Numéro d'édition: 0926
Lettre de Félicien Rops à [Eugène Rodrigues]
Texte copié
Expéditeur
Félicien Rops
Destinataire
Eugène Rodrigues
Lieu de rédaction
Corbeil-Essonnes, Demi-Lune
Date
1890/09/01
Type de document
Lettre
N° d'inventaire
III/215/9/35
Collationnage
Autographe
Lieu de conservation
Belgique, Bruxelles, Bibliothèque royale de Belgique, Cabinet des Manuscrits
Page 1 Recto : 1
½ Croquis de Lune
– sept 1890
….Pour ma part, ami Scaramouche aimerais-je à être baillif ou tabellion en un beau bourg, avec rivière à brochets et à carpes, et vivre là, en bon poinct, que de courir par voies & chemins, donnant la Comédie aux Gens, leur disant leurs vrais, et leur montrant leurs visages, jusques-y compris les verrues, ce à quoi ils préfèrent les violons. J’ai mon saoul d’avoir toujours besace maigre, et les chiens à mes chausses ; de me musser comme un rat, quand d’aventure à l’orée du bois se rencontrent les sergents de la maréchaussée, n’ayant nous, pour laisser-passer que odes à Mme la Lune, et sonnets à la Belle-Étoile ! Ce qui, faut le dire, parfois nous mène en la prison prochaine, en compagnie de très honnêtes personnes : la Justice de notre Sire le Roy, sous son bandeau n’y voyant goutte, et prenant souvent pour mauvais garçons et tire-laine, les glorieux fervents du Dieu Phébus-Apollo ! lesquels serviteurs gagnent plus de feuilles de laurier que d’écus de six livres, sans compter les horions et les rebuffades des lansquenets et des vendeurs d’argent ou d’épices, lesquels se nomment : Légion !

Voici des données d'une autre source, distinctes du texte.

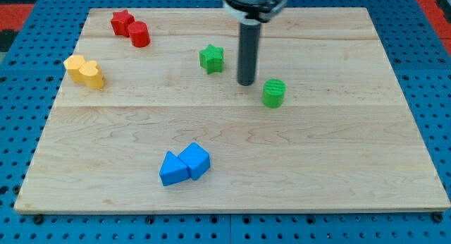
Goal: Slide the green circle parallel right to the blue blocks
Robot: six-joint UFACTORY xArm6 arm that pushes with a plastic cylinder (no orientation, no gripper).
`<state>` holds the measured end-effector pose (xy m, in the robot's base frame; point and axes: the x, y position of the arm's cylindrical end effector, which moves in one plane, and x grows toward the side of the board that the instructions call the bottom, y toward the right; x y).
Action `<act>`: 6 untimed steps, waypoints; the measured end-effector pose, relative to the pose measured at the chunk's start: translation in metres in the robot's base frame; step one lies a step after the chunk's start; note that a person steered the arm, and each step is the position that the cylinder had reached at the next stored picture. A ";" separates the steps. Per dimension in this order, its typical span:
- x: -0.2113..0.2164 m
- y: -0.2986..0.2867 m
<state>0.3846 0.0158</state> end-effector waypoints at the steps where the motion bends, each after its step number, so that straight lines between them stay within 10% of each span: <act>1: 0.018 0.059; 5: 0.135 0.150; 6: 0.064 0.144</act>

(La Raquetta Comedie Italienne)
Voilà, Mon bien Cher Ami, ce que j’étais en train d’écrire sur une épreuve du frontispice des Œuvres Inutiles & Nuisibles lorsque j’ai reçu ta bonne lettre qui était allée au diable tâcher de m’y trouver.
Merci de ta lettre, elle n’est pas inutile cette lettre, ainsi que tu as pu le croire. Oui, je vais finir mes dessins de Zadig. Je t’y ai engagé ma parole d’ailleurs, et de telle façon que pour rien au monde je n’y manquerais je te l’assure. Le quinze je remettrai à Mr Paillet un ou deux dessins. Je tâcherai que ce soit deux.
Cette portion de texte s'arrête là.